What equity changes did MOZAYYX Acquisition Sponsor LLC report for MZYX?

The sponsor reported IPO-related adjustments, including 316,250 additional Class B ordinary shares from a share split dividend and the forfeiture of 3,750 Class B shares after partial over-allotment exercise, plus 2,305,000 private placement warrants purchased alongside the initial public offering.

How many private placement warrants did the MZYX sponsor acquire and at what price?

The sponsor acquired 2,305,000 private placement warrants at $2.00 per warrant, for total consideration of $4,610,000. Each whole warrant allows the purchase of one Class A ordinary share at $11.50 per share under the disclosed terms.

When can the MOZAYYX private placement warrants for MZYX be exercised?

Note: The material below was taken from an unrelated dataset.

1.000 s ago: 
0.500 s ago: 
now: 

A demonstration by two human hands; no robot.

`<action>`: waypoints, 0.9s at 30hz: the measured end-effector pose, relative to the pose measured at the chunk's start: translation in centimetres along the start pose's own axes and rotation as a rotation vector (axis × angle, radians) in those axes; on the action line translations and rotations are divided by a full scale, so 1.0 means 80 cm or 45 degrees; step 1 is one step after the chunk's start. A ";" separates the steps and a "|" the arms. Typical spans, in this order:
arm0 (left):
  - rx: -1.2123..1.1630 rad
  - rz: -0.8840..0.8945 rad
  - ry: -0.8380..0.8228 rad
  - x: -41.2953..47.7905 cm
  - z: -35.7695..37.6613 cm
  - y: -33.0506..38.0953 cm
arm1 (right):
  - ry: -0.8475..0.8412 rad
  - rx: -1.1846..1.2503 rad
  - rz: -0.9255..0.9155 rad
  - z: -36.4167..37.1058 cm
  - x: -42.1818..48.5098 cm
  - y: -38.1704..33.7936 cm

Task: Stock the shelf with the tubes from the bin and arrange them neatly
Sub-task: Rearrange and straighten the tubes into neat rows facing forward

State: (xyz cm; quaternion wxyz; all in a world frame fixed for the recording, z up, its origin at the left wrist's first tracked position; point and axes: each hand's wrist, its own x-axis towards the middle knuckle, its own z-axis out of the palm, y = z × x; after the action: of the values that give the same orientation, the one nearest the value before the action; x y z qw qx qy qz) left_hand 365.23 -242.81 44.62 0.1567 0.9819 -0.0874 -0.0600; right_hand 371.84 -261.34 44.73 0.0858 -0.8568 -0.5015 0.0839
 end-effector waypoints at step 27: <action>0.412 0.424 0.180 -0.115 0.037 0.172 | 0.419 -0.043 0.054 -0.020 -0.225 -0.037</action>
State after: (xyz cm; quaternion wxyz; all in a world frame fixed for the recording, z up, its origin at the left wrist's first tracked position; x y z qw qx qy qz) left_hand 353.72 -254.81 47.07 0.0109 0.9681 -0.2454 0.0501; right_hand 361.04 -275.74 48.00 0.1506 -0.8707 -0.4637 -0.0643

The private placement warrants become exercisable 30 days after completion of MOZAYYX Acquisition Corp.’s initial business combination. They then remain outstanding for five years after that business combination, unless earlier redeemed or the company is liquidated under its terms.

Why did the MZYX sponsor forfeit 3,750 Class B ordinary shares?

Up to 978,750 Class B shares held by the sponsor were subject to forfeiture based on underwriter over-allotment. After Cantor Fitzgerald & Co. partially exercised its option for 3,900,000 public units and waived the remainder, the sponsor forfeited 3,750 Class B shares for no consideration.

What is Benjamin Zucker’s relationship to the MZYX sponsor’s reported securities?

Benjamin Zucker is CEO and CFO of MOZAYYX Acquisition Corp. and Managing Director of MOZAYYX SPAC Platform LLC, which manages the sponsor. He may be deemed a beneficial owner of sponsor-held securities but disclaims ownership beyond his pecuniary interest in them.

How do the Class B ordinary shares of MZYX convert into Class A shares?

The Class B ordinary shares have no expiration and automatically convert into Class A ordinary shares at the time of the issuer’s initial business combination, or earlier at the holder’s option, on a one-for-one basis as described in the offering documentation.